What Does 'Engagement' Do?

"Engagement" has become one of the more enduring buzzwords of recent years. It started as a vague term tossed about by publishers and then advertisers to indicate some heightened state of communication or interaction between a brand and a consumer. Recently I have heard it made into a more specific noun. Interactions with customers are sometimes called "engagements." To some degree it is an article of faith that engagement is almost an end in itself. But what is the actual effect of engagement? Do different kinds of engagement produce different behaviors in consumers? What needles does this marketing nirvana state actually budge, in the end?

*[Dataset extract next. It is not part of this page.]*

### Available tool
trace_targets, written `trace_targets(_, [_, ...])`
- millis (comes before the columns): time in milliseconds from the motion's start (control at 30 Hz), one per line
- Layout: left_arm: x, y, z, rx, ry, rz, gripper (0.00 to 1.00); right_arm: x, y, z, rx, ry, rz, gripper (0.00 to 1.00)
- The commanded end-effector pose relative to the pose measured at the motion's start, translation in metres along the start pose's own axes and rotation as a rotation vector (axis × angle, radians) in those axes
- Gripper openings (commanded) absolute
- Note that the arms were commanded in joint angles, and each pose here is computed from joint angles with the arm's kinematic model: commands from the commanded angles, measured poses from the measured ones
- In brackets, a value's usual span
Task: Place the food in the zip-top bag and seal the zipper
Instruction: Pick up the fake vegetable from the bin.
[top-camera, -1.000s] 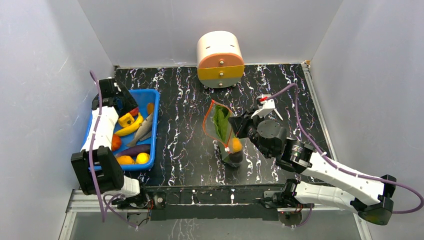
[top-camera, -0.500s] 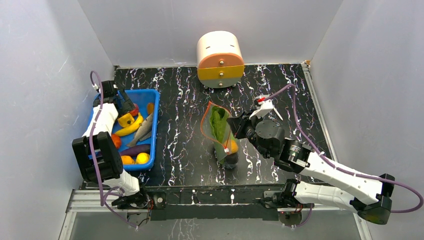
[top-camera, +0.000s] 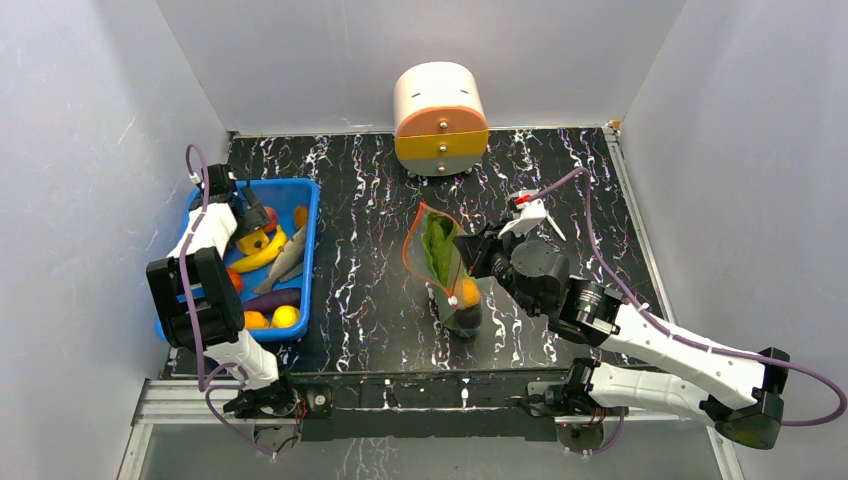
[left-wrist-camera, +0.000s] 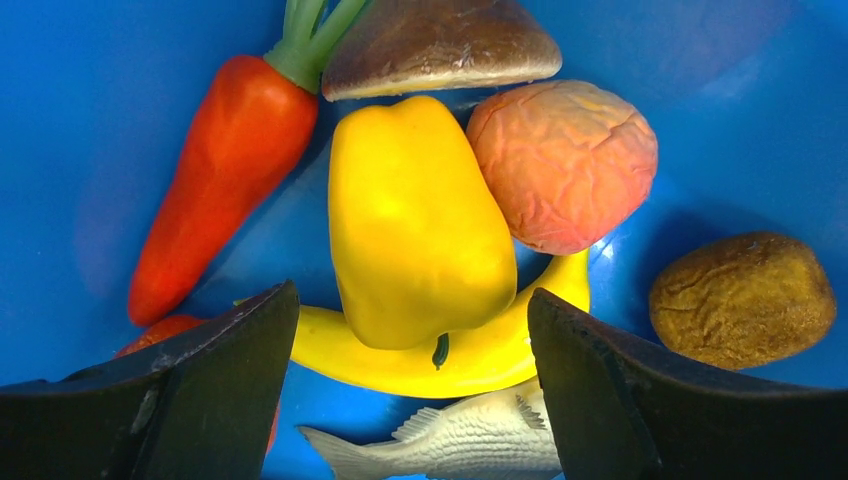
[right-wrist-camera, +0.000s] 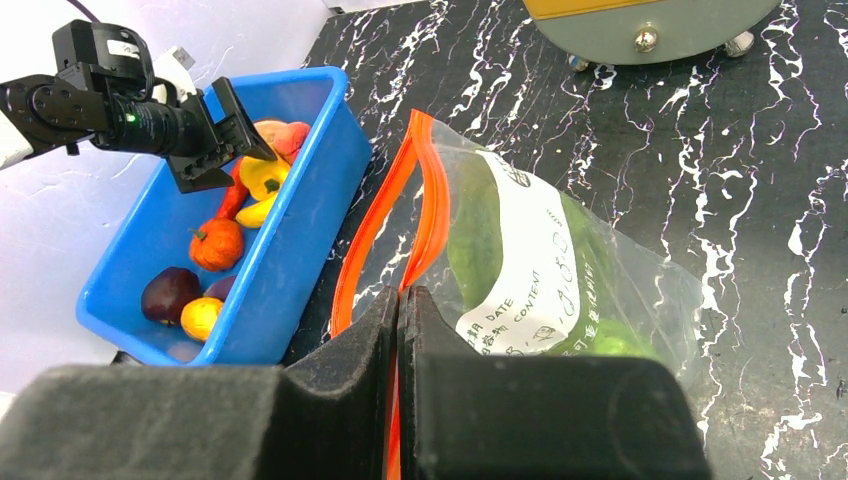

And so I was interested to see how SAY Media was going to go about trying to measure the branding effect of its interactive rich-media ad units. The company just rolled out a method of measuring a sample of users who are interacting with their ad units to see how engagement with the ad lifts the standard brand metrics, as well as other consumer attitudes and intentions toward a brand. SAY deploys what it calls an AdFrames unit that expands to fill the screen when the user's mouse hovers over it for a requisite countdown. The company works on a cost per engagement rather than a standard CPM model. If the user lets the ad expand and enters the ad experience, they are considered engaged. Until now the main metric used to determine the effectiveness of the engagement has been time spent in the ad. "We wanted to understand beyond the proxy measure of time spent or complete views and doing things in the ad," says Matt Rosenberg, VP Solutions, SAY Media. "There isn't a clear line to the brand metrics. Everything in between are proxy measures that advertiser have to assume they know the meaning [of]."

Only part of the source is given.